> ACTIVITY
Of the entries below, restate word for word only the section that runs from the line with "Draw the outline of the white black right" to the line with "Draw the outline of the white floral", counting both ends.

=== Section Start ===

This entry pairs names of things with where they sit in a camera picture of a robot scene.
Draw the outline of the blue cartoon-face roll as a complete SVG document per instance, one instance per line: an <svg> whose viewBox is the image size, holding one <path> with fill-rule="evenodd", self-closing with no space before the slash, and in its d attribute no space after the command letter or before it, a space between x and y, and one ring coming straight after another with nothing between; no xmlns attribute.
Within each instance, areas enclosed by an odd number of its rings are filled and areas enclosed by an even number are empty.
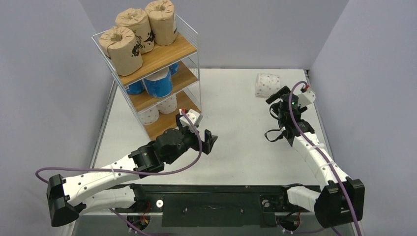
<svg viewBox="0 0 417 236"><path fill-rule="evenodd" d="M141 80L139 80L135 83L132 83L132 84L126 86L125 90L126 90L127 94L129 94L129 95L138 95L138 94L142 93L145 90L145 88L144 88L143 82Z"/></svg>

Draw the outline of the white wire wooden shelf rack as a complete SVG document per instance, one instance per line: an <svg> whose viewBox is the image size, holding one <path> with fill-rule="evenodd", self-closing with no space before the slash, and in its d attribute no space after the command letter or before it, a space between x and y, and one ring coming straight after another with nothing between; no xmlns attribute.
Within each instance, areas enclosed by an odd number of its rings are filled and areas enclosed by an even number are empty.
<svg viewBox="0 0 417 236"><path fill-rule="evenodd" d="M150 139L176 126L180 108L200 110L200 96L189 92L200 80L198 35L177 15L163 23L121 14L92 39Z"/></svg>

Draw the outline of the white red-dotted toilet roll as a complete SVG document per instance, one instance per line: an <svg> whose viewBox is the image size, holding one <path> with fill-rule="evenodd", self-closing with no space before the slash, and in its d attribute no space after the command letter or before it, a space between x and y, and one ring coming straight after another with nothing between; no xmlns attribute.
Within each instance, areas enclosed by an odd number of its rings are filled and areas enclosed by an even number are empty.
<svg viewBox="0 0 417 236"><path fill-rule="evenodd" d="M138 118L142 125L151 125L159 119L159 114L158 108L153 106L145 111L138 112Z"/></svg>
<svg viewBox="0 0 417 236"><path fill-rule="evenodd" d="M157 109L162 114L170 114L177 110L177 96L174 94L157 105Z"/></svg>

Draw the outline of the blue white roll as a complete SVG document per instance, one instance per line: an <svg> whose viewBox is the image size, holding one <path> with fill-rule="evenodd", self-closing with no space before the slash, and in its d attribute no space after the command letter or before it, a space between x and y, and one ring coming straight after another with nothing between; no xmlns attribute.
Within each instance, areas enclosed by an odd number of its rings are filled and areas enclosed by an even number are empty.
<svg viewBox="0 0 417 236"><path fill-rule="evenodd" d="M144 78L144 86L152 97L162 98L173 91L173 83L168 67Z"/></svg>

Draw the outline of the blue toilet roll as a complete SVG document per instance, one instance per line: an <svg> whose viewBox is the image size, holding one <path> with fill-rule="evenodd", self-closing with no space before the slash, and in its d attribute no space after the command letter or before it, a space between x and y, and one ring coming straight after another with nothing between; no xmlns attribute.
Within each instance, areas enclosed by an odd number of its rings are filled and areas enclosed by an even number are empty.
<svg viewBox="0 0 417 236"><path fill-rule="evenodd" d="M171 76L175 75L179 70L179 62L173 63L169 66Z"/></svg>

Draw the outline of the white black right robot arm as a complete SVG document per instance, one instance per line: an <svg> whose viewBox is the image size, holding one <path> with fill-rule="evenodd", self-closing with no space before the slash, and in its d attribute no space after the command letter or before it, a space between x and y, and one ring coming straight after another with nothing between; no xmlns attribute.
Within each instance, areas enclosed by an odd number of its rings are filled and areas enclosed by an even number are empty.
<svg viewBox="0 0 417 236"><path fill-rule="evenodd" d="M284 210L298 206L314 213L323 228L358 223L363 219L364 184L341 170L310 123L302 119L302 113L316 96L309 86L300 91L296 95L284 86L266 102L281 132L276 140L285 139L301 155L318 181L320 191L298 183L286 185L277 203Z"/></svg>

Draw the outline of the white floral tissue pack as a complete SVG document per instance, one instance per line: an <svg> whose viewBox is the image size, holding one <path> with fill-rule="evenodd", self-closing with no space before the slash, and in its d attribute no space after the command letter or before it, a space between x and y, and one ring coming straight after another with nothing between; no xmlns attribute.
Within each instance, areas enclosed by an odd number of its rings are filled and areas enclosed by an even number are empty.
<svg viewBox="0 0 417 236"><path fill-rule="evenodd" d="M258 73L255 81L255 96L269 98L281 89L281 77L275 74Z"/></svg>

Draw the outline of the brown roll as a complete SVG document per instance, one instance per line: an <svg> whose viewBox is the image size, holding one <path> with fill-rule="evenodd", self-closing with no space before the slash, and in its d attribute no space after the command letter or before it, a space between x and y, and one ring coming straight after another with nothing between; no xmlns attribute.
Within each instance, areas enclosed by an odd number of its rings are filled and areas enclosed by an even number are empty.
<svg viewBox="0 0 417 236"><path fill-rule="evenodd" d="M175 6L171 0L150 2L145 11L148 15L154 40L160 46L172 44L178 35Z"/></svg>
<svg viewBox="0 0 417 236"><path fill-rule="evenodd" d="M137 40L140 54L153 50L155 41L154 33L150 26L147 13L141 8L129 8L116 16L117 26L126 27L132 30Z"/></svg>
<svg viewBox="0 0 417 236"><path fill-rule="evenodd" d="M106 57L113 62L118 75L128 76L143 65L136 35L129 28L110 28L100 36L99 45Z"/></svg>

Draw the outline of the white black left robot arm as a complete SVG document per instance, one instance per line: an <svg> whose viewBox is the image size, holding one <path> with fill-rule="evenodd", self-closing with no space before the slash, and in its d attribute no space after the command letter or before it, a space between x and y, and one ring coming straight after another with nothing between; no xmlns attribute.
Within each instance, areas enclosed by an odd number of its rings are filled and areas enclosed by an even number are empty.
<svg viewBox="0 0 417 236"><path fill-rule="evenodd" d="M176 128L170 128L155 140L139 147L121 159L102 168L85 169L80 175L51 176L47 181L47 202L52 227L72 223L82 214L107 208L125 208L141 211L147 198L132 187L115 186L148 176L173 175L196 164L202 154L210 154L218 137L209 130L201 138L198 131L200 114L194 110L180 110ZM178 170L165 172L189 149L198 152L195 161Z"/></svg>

=== Section End ===
=== Section Start ===

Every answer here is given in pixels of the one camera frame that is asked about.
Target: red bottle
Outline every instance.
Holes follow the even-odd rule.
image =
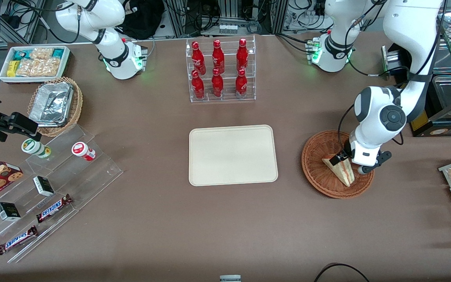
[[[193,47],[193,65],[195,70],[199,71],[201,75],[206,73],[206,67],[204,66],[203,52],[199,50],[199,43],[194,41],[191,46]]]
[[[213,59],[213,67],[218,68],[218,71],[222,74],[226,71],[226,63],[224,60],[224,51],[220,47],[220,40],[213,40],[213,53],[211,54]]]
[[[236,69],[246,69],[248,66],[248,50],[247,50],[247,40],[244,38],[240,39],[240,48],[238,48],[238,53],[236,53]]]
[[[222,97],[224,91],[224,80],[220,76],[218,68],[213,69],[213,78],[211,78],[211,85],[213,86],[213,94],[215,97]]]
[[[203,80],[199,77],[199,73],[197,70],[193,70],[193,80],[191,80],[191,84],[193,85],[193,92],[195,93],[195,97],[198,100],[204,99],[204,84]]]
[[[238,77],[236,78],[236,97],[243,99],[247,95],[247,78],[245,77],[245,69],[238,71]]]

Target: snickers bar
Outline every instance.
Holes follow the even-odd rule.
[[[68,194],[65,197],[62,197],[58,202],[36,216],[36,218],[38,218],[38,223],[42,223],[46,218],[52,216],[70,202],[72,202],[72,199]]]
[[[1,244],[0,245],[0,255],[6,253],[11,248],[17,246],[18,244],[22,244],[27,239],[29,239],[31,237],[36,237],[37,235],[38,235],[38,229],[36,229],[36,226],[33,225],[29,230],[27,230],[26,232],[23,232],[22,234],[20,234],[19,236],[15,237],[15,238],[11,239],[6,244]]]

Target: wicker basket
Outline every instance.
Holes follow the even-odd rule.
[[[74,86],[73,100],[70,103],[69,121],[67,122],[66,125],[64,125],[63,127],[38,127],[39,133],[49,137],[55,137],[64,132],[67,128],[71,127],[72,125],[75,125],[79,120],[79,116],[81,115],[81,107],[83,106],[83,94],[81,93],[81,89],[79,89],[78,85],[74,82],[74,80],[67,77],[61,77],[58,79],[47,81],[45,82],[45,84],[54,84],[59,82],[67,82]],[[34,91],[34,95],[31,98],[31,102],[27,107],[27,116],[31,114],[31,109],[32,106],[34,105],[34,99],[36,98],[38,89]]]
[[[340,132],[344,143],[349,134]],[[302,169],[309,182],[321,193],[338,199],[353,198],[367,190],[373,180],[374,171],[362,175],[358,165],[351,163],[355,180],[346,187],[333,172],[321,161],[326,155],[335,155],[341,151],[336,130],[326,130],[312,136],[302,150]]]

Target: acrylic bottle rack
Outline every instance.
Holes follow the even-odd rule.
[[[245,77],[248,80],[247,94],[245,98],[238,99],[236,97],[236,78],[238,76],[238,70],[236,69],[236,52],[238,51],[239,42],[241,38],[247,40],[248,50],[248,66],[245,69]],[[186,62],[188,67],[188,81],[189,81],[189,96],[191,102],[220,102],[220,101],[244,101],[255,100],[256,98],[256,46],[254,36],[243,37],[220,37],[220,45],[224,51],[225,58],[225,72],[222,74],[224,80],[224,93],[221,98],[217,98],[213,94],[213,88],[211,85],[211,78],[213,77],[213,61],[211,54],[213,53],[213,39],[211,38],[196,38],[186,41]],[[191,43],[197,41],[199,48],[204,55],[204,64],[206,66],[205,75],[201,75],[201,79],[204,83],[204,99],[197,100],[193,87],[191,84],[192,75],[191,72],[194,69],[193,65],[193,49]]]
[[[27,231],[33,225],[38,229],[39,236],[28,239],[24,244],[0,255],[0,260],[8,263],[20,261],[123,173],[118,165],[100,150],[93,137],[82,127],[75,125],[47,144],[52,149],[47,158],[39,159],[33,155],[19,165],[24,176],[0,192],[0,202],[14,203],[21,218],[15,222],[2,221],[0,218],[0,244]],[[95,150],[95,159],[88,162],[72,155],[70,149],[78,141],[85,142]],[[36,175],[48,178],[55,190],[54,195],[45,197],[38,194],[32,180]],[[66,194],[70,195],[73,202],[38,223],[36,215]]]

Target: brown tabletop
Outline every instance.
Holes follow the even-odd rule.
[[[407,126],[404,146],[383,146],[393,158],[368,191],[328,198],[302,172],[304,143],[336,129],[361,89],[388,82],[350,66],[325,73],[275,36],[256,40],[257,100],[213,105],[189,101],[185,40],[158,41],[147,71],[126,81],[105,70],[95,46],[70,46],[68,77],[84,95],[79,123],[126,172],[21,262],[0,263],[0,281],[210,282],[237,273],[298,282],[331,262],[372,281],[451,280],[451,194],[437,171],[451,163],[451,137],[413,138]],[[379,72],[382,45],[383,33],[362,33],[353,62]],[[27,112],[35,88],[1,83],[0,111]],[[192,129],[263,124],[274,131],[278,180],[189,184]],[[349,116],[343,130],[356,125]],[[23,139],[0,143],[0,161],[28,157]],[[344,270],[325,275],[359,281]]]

=== Section End ===
=== Section Start ===

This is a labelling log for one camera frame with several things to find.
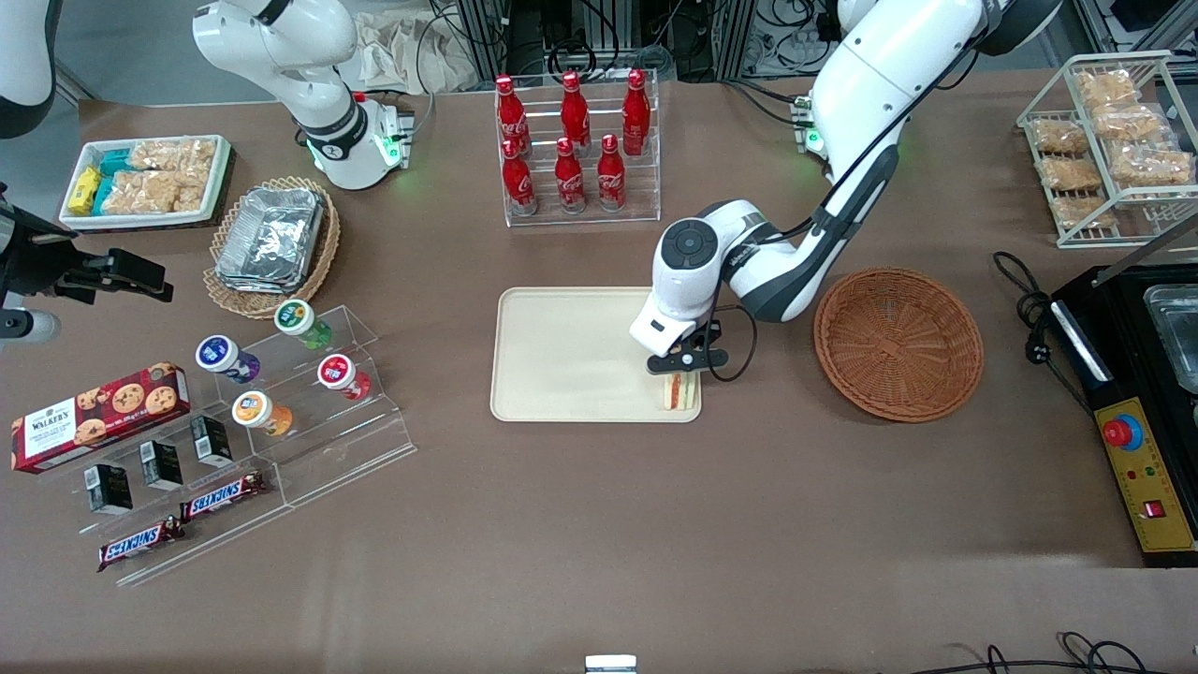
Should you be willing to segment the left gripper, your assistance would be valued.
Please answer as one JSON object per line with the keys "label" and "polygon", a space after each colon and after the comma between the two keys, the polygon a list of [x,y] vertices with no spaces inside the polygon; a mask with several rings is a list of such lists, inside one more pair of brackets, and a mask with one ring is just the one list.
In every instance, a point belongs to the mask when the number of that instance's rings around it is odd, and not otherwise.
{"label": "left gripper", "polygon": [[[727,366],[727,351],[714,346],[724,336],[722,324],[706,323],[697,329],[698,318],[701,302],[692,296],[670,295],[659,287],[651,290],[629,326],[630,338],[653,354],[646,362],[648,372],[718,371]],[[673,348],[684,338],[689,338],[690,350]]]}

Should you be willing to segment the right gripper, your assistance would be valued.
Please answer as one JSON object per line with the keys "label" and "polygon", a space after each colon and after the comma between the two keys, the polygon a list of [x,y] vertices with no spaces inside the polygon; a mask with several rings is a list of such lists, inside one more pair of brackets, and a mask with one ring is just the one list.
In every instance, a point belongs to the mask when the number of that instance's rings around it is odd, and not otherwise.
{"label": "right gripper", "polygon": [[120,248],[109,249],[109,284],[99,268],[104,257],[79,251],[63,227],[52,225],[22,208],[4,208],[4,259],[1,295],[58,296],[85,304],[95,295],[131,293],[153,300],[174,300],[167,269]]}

=== Section End ===

> EXPECTED ANSWER
Draw the outline of the white black right robot arm as a complete SVG document per instance, one instance per line: an <svg> whose viewBox is the image size, holding one <path> with fill-rule="evenodd", self-closing with no space before the slash, and in its d attribute no space after the command letter or before it, a space between x and y, and one ring coming straight after another with nothing between; no xmlns attribute.
Within each instance, areas enclosed by an odd number of its rings are filled and areas enclosed by an even number are empty.
<svg viewBox="0 0 417 236"><path fill-rule="evenodd" d="M284 210L298 206L314 213L323 228L358 223L363 219L364 184L341 170L310 123L302 119L302 113L316 96L309 86L300 91L296 95L284 86L266 102L281 132L276 140L285 139L301 155L318 181L320 191L298 183L286 185L277 203Z"/></svg>

Draw the outline of the white floral tissue pack as a complete SVG document per instance, one instance per line: an <svg> whose viewBox is the image size, holding one <path> with fill-rule="evenodd", self-closing with no space before the slash, and in its d attribute no space after the command letter or before it, a space between x and y, and one ring coming straight after another with nothing between; no xmlns attribute.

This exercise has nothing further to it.